## EXERCISE PROMPT
Copy the following listing word for word.

## DATA EXCERPT
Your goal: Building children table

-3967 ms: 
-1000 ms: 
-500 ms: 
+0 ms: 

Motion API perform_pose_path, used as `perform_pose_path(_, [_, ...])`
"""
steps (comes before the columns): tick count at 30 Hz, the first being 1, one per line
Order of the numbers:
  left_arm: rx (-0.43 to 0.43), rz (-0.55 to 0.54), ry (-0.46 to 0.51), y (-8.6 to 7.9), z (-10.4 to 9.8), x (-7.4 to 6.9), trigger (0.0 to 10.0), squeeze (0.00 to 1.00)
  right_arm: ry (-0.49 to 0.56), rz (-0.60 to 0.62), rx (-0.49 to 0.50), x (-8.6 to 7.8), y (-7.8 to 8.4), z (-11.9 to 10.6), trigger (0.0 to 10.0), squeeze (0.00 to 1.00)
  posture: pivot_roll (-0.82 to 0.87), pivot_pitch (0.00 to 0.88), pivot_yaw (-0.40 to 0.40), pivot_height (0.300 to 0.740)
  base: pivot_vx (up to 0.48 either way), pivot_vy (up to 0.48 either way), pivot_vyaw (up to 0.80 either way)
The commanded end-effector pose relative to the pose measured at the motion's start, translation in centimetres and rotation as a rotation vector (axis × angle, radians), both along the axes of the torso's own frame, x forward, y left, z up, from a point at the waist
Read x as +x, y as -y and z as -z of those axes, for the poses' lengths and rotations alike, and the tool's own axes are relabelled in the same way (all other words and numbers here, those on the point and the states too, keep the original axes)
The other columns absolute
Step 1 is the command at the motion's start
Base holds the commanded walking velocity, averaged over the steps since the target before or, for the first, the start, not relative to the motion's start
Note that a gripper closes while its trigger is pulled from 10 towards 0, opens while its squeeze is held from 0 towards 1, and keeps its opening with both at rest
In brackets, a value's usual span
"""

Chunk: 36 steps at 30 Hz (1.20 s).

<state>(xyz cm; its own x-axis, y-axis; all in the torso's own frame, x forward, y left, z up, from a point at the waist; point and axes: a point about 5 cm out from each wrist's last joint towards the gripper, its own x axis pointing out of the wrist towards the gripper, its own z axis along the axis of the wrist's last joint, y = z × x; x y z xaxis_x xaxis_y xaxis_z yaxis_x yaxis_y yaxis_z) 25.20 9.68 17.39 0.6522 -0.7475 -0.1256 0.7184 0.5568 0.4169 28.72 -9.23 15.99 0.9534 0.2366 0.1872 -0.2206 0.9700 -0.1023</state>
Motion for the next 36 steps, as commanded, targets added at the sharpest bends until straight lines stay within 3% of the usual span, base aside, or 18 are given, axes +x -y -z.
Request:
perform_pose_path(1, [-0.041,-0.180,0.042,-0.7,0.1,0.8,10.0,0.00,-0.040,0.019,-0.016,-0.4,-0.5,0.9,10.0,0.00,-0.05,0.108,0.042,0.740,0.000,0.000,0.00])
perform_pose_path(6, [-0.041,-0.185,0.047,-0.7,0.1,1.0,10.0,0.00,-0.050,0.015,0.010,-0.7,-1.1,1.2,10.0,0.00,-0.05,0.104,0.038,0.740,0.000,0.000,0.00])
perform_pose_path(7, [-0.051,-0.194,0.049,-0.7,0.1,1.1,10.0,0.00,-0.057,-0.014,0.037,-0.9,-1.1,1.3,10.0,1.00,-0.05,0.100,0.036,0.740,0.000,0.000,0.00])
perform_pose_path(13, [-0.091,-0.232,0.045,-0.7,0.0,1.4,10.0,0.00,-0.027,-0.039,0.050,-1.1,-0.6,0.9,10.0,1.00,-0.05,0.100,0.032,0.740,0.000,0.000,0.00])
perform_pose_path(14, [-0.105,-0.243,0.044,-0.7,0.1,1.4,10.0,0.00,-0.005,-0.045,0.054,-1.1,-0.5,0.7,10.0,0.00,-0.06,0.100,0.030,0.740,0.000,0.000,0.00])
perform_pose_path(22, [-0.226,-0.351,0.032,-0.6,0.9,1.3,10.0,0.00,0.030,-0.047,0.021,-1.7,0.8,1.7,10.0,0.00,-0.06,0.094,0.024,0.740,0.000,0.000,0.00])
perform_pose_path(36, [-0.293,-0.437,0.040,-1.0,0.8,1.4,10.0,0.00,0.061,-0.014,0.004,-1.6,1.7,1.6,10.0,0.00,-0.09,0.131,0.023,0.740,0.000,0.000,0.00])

## RESPONSE
Your goal: Building children table

-3967 ms: 
-1000 ms: 
-500 ms: 
+0 ms: 

Motion API perform_pose_path, used as `perform_pose_path(_, [_, ...])`
"""
steps (comes before the columns): tick count at 30 Hz, the first being 1, one per line
Order of the numbers:
  left_arm: rx (-0.43 to 0.43), rz (-0.55 to 0.54), ry (-0.46 to 0.51), y (-8.6 to 7.9), z (-10.4 to 9.8), x (-7.4 to 6.9), trigger (0.0 to 10.0), squeeze (0.00 to 1.00)
  right_arm: ry (-0.49 to 0.56), rz (-0.60 to 0.62), rx (-0.49 to 0.50), x (-8.6 to 7.8), y (-7.8 to 8.4), z (-11.9 to 10.6), trigger (0.0 to 10.0), squeeze (0.00 to 1.00)
  posture: pivot_roll (-0.82 to 0.87), pivot_pitch (0.00 to 0.88), pivot_yaw (-0.40 to 0.40), pivot_height (0.300 to 0.740)
  base: pivot_vx (up to 0.48 either way), pivot_vy (up to 0.48 either way), pivot_vyaw (up to 0.80 either way)
The commanded end-effector pose relative to the pose measured at the motion's start, translation in centimetres and rotation as a rotation vector (axis × angle, radians), both along the axes of the torso's own frame, x forward, y left, z up, from a point at the waist
Read x as +x, y as -y and z as -z of those axes, for the poses' lengths and rotations alike, and the tool's own axes are relabelled in the same way (all other words and numbers here, those on the point and the states too, keep the original axes)
The other columns absolute
Step 1 is the command at the motion's start
Base holds the commanded walking velocity, averaged over the steps since the target before or, for the first, the start, not relative to the motion's start
Note that a gripper closes while its trigger is pulled from 10 towards 0, opens while its squeeze is held from 0 towards 1, and keeps its opening with both at rest
In brackets, a value's usual span
"""

Chunk: 36 steps at 30 Hz (1.20 s).

<state>(xyz cm; its own x-axis, y-axis; all in the torso's own frame, x forward, y left, z up, from a point at the waist; point and axes: a point about 5 cm out from each wrist's last joint towards the gripper, its own x axis pointing out of the wrist towards the gripper, its own z axis along the axis of the wrist's last joint, y = z × x; x y z xaxis_x xaxis_y xaxis_z yaxis_x yaxis_y yaxis_z) 25.20 9.68 17.39 0.6522 -0.7475 -0.1256 0.7184 0.5568 0.4169 28.72 -9.23 15.99 0.9534 0.2366 0.1872 -0.2206 0.9700 -0.1023</state>
Motion for the next 36 steps, as commanded, targets added at the sharpest bends until straight lines stay within 3% of the usual span, base aside, or 18 are given, axes +x -y -z.
Request:
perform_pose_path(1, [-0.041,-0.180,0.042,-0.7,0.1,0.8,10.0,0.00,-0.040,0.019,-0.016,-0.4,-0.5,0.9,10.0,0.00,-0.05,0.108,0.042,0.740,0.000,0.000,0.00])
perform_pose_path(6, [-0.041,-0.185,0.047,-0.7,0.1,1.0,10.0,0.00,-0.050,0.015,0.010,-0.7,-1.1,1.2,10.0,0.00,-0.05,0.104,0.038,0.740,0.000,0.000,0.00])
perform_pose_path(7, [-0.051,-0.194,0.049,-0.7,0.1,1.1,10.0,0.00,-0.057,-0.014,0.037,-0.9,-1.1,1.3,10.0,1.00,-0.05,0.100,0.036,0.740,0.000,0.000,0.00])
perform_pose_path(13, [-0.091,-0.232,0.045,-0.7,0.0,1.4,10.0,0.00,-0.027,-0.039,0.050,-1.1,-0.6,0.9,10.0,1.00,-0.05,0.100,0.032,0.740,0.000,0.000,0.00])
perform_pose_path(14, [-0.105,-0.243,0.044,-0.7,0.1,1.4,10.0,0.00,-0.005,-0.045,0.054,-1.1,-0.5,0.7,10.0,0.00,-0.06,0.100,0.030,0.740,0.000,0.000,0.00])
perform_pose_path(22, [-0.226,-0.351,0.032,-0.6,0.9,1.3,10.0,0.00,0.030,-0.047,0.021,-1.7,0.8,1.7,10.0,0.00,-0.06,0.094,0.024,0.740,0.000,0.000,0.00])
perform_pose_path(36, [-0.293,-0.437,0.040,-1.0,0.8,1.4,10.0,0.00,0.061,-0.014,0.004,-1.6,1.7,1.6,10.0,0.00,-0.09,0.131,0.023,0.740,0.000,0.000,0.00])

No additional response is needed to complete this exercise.